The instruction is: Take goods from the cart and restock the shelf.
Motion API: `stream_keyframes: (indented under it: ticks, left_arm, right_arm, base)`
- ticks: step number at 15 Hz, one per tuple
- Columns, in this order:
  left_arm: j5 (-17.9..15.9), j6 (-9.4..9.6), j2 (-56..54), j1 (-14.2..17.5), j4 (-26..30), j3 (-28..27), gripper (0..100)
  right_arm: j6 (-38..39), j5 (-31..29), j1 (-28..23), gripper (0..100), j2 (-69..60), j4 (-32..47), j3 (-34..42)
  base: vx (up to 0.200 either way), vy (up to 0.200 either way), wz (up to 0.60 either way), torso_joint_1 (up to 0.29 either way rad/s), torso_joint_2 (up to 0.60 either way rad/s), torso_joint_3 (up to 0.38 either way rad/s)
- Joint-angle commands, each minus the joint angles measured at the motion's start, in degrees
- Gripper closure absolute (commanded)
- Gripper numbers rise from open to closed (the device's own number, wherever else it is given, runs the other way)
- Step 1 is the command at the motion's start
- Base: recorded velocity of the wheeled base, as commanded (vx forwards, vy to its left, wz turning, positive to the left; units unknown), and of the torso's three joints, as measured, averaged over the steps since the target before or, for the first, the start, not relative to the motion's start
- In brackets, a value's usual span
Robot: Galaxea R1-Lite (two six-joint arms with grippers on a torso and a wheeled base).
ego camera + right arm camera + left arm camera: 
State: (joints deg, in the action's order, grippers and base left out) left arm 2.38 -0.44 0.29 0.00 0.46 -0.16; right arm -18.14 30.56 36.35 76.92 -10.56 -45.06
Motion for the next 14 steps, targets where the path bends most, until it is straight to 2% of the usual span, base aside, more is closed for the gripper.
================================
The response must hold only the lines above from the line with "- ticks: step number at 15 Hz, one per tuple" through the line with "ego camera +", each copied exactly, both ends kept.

• Reply:
- ticks: step number at 15 Hz, one per tuple
- Columns, in this order:
  left_arm: j5 (-17.9..15.9), j6 (-9.4..9.6), j2 (-56..54), j1 (-14.2..17.5), j4 (-26..30), j3 (-28..27), gripper (0..100)
  right_arm: j6 (-38..39), j5 (-31..29), j1 (-28..23), gripper (0..100), j2 (-69..60), j4 (-32..47), j3 (-34..42)
  base: vx (up to 0.200 either way), vy (up to 0.200 either way), wz (up to 0.60 either way), torso_joint_1 (up to 0.29 either way rad/s), torso_joint_2 (up to 0.60 either way rad/s), torso_joint_3 (up to 0.38 either way rad/s)
- Joint-angle commands, each minus the joint angles measured at the motion's start, in degrees
- Gripper closure absolute (commanded)
- Gripper numbers rise from open to closed (the device's own number, wherever else it is given, runs the other way)
- Step 1 is the command at the motion's start
- Base: recorded velocity of the wheeled base, as commanded (vx forwards, vy to its left, wz turning, positive to the left; units unknown), and of the torso's three joints, as measured, averaged over the steps since the target before or, for the first, the start, not relative to the motion's start
- In brackets, a value's usual span
Robot: Galaxea R1-Lite (two six-joint arms with grippers on a torso and a wheeled base).
ego camera + right arm camera + left arm camera: 

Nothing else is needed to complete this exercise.